> About this task:
Lines from the opening of the material through the line containing "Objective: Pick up" must be duplicated word for word. Pictures are not.
[[ Given information, beginning ]]
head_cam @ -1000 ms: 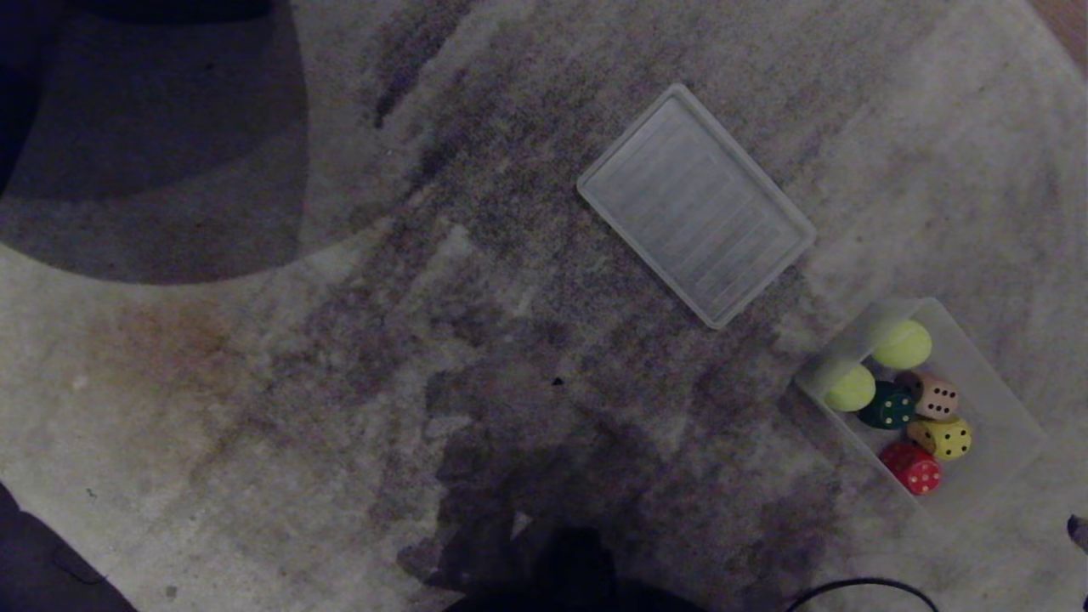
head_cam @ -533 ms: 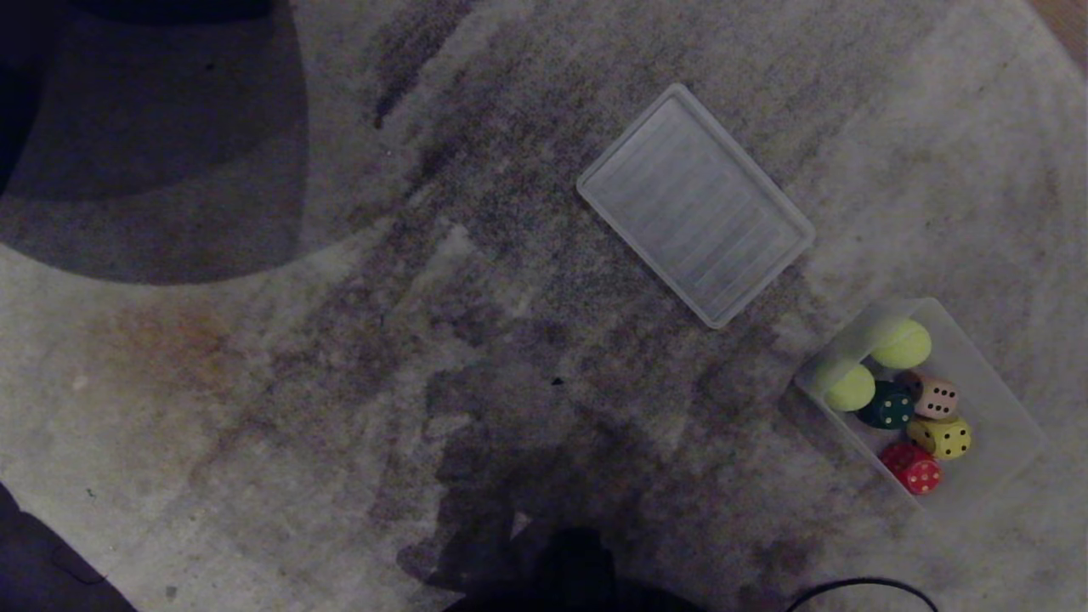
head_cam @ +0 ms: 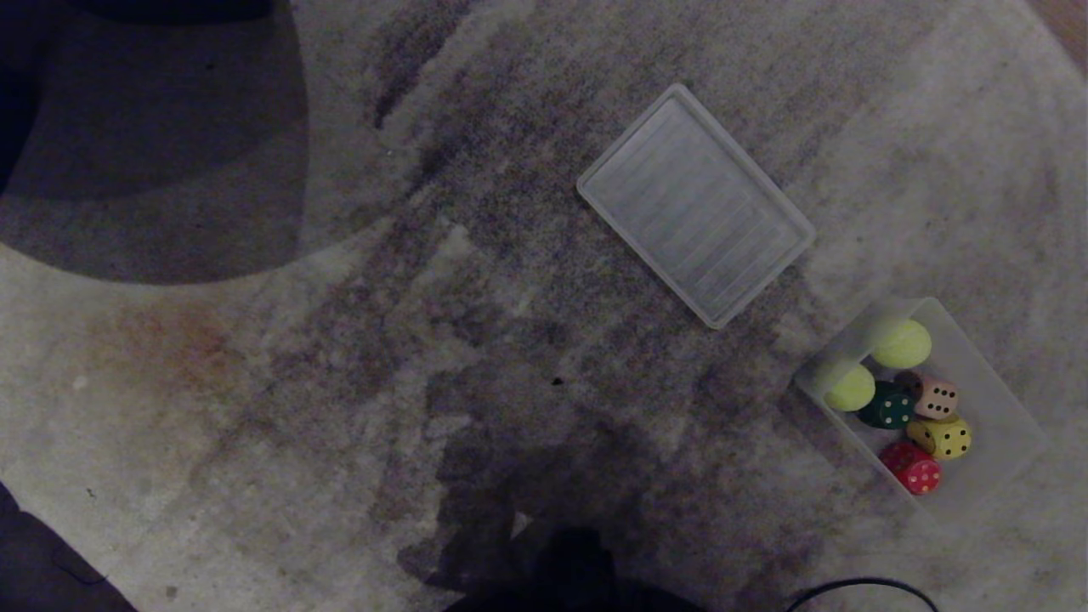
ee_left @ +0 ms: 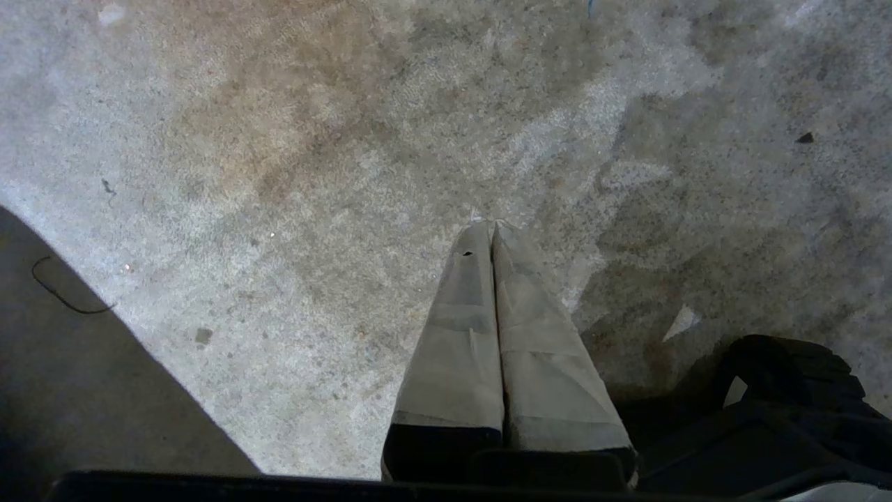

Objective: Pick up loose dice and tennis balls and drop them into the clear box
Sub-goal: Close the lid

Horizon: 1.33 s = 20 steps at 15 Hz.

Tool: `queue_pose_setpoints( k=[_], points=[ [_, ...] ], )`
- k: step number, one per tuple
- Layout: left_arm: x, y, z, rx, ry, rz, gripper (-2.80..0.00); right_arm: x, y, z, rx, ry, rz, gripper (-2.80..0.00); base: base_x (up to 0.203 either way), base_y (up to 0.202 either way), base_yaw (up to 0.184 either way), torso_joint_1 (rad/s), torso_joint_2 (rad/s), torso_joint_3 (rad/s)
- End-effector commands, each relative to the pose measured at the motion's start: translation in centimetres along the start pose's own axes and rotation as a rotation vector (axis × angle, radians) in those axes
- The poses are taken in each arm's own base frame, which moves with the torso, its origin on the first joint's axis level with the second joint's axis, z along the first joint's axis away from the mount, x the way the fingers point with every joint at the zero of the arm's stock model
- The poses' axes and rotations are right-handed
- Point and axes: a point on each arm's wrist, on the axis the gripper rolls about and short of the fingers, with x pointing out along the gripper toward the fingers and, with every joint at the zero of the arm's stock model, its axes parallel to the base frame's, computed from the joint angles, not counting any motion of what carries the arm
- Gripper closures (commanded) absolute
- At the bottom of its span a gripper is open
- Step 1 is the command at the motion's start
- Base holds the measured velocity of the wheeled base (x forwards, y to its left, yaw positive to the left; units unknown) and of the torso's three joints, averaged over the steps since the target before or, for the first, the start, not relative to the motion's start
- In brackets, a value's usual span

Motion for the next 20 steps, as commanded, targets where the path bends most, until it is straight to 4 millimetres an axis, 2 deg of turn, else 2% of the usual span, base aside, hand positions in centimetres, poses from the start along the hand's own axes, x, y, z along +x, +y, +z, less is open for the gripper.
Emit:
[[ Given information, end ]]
> Your solution:
head_cam @ -1000 ms: 
head_cam @ -533 ms: 
head_cam @ +0 ms: 
ee_left @ +0 ms: 

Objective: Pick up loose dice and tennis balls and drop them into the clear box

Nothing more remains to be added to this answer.